DENTRE
os homens da região de Aveiro que cultivaram as letras, o primeiro que
se oferece à nossa observação é JOÃO AFONSO DE AVEIRO, pouco menos que
desconhecido na própria terra onde primeiro viu a luz − Aveiro.
Este JOÃO AFONSO DE AVEIRO
figura entre os navegadores do século XV, que tornaram possível as
façanhas marítimas de Bartolomeu Dias, Vasco da Gama, Alvares Cabral e
outros, e dele ficaram registadas algumas poesias no Cancioneiro
Geral de GARCIA DE RESENDE, «moço de escrivaninha» de D. João II,
músico, historiógrafo, poeta e benemérito compilador das poesias dos
chamados «poetas palacianos».
Como navegador, não foi
esquecida a acção de JOÃO AFONSO por nenhum dos historiadores que acerca
dos descobrimentos com mais ou menos desenvolvimento escreveram; como
poeta, restam-nos as poesias que RESENDE nos transmitiu.
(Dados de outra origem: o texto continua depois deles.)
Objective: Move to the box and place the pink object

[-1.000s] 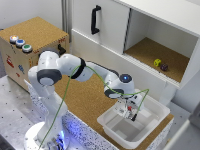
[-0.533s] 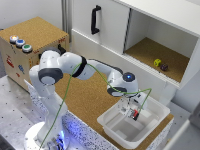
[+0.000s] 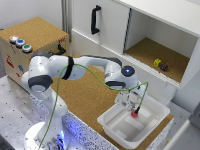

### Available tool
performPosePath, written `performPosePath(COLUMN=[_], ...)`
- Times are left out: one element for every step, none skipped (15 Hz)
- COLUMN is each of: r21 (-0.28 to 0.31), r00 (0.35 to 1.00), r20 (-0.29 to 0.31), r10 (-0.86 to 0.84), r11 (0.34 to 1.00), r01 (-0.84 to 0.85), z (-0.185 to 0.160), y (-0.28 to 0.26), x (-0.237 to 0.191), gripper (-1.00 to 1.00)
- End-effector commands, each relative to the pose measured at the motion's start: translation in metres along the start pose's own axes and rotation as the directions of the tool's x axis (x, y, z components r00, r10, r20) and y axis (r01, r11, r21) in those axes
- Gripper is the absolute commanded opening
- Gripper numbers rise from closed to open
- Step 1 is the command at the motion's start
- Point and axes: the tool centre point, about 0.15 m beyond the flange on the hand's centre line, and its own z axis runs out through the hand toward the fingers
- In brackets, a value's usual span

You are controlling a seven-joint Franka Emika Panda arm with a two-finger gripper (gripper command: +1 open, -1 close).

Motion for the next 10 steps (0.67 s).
performPosePath(r21=[0.016,0.007,0.006,-0.007,-0.004,-0.013,-0.023,-0.035,-0.062,-0.083], r00=[0.999,0.998,0.997,0.996,0.994,0.993,0.990,0.988,0.985,0.984], r20=[-0.049,-0.052,-0.058,-0.067,-0.065,-0.067,-0.063,-0.066,-0.073,-0.077], r10=[0.023,0.036,0.050,0.065,0.084,0.102,0.127,0.140,0.155,0.163], r11=[1.000,0.999,0.999,0.998,0.996,0.995,0.991,0.989,0.985,0.982], r01=[-0.022,-0.036,-0.049,-0.066,-0.085,-0.103,-0.128,-0.142,-0.159,-0.169], z=[-0.009,-0.005,-0.003,0.000,0.004,0.008,0.014,0.018,0.023,0.026], y=[-0.033,-0.038,-0.042,-0.049,-0.055,-0.059,-0.063,-0.069,-0.074,-0.077], x=[0.077,0.095,0.110,0.132,0.146,0.157,0.170,0.182,0.193,0.200], gripper=[1.00,1.00,1.00,1.00,1.00,1.00,1.00,1.00,1.00,1.00])
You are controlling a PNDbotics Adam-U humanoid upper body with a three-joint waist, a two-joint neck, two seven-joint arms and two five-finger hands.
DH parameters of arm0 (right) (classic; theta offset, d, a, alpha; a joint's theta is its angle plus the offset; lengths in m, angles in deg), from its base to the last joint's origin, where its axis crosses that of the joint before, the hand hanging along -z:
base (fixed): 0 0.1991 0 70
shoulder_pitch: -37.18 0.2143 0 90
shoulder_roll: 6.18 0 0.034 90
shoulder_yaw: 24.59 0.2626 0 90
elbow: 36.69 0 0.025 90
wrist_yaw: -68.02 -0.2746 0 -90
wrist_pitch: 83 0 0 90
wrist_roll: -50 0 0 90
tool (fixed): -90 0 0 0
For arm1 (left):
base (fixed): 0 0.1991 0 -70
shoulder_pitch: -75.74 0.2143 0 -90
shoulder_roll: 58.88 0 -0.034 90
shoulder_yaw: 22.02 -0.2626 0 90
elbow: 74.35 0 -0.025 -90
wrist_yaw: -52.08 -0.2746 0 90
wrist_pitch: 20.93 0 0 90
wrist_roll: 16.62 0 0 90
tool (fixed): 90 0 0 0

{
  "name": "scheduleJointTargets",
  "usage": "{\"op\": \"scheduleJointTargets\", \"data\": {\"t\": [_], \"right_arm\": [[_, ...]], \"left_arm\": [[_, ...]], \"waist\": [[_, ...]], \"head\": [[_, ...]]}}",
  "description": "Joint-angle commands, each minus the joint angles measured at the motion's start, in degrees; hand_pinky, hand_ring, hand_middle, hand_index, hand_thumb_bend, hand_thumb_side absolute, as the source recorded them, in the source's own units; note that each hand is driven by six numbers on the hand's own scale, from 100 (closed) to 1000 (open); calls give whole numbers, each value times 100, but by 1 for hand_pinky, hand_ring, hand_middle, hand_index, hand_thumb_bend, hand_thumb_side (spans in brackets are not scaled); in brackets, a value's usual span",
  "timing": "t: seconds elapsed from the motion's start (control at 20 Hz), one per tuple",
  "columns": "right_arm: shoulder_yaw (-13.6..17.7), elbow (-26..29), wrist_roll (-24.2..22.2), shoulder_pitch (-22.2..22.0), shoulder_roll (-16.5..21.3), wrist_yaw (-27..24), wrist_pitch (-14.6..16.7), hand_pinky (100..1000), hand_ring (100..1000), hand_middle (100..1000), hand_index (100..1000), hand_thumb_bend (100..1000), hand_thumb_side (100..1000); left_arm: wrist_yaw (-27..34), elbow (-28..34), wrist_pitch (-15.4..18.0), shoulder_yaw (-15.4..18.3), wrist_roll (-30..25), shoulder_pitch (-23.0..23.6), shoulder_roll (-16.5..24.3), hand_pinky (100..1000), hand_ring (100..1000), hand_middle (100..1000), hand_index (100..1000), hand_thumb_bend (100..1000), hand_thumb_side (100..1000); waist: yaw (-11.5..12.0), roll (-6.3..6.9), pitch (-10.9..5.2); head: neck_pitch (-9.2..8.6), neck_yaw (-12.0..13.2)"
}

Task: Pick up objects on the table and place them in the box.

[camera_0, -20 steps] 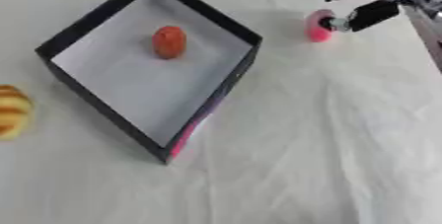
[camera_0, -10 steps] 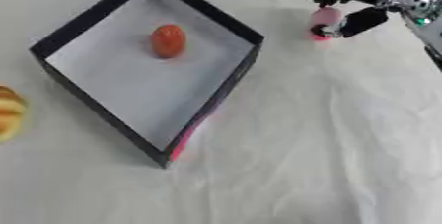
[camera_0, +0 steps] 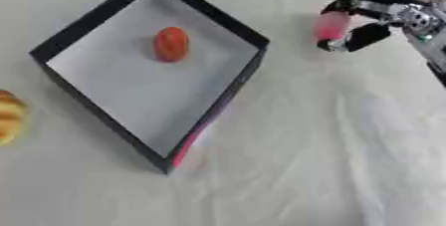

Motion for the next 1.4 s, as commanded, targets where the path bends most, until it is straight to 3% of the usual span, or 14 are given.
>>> {"op": "scheduleJointTargets", "data": {"t": [0.05, 0.4, 0.6, 0.8, 1.1, 1.4], "right_arm": [[136, 74, 100, 20, 316, 116, -32, 926, 899, 808, 881, 402, 412], [188, -37, 117, -15, 325, 187, -91, 920, 891, 801, 878, 390, 372], [189, -69, 169, -12, 314, 122, -168, 910, 875, 767, 868, 318, 311], [176, -56, 333, -6, 308, 57, -306, 894, 849, 715, 829, 275, 309], [124, -39, 717, -30, 306, 134, -402, 871, 783, 621, 764, 361, 324], [73, -13, 1099, -68, 300, 229, -339, 849, 748, 577, 730, 350, 323]], "left_arm": [[-44, 98, 16, 18, -9, -41, 85, 911, 926, 934, 821, 145, 794], [-51, 98, 14, 7, -22, -44, 84, 911, 926, 935, 821, 144, 794], [-50, 98, 12, -3, -31, -46, 83, 911, 926, 935, 820, 144, 795], [-50, 98, 15, -12, -43, -57, 79, 911, 926, 935, 820, 144, 795], [-63, 98, 19, -19, -64, -50, 68, 912, 927, 935, 820, 142, 795], [-76, 98, 17, -24, -88, -47, 58, 913, 927, 936, 819, 141, 795]], "waist": [[5, -52, -36], [0, -50, -32], [-3, -45, -33], [-2, -42, -29], [16, -43, -12], [21, -42, -5]], "head": [[-89, -32], [-74, -15], [-71, -16], [-74, -22], [-85, -30], [-79, -41]]}}
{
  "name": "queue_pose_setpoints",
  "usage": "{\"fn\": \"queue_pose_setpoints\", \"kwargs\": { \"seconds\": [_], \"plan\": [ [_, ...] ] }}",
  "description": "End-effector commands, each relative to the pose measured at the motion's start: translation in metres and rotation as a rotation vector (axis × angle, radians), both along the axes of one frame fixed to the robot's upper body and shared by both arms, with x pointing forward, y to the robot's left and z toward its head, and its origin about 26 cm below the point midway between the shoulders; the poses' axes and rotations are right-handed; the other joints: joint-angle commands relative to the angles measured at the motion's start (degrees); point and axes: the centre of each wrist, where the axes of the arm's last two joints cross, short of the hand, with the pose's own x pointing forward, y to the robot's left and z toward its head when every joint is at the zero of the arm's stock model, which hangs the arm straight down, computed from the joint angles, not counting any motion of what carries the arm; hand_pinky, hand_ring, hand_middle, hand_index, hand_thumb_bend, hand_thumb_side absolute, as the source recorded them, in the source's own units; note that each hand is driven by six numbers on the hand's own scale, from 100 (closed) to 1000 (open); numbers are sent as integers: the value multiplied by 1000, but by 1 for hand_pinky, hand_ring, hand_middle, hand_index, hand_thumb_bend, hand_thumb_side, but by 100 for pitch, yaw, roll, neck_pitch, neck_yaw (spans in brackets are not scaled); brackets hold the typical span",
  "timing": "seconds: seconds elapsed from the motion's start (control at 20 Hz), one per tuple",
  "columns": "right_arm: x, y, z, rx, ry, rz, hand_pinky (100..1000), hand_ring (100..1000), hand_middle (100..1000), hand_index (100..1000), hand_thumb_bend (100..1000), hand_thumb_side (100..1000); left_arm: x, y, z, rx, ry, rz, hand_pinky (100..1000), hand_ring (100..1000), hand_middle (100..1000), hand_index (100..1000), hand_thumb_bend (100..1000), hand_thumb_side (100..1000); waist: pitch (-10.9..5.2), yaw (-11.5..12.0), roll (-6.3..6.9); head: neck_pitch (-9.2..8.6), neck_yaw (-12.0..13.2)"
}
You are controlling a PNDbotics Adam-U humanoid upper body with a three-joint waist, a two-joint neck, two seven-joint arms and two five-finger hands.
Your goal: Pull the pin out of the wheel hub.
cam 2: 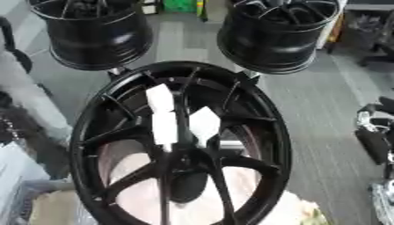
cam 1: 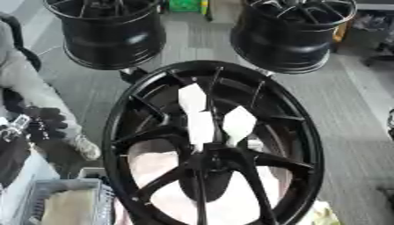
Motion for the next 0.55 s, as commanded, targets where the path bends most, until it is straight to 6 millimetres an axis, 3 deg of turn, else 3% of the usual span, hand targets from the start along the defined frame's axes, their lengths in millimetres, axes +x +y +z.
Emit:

Já Aveiro prestou a este seu
ilustre filho uma pequena homenagem, por ocasião do 4.º centenário do
descobrimento do caminho marítimo da Índia (1898): o "Campeão das
Províncias", jornal local então existente, publicou nessa altura um
folheto de 32 páginas, elaborado pelo falecido antiquário aveirense,
JOÃO AUGUSTO MARQUES GOMES, no qual, entre outros assuntos, se trata das
Causas próximas da descoberta do caminho marítimo da Índia, (pág.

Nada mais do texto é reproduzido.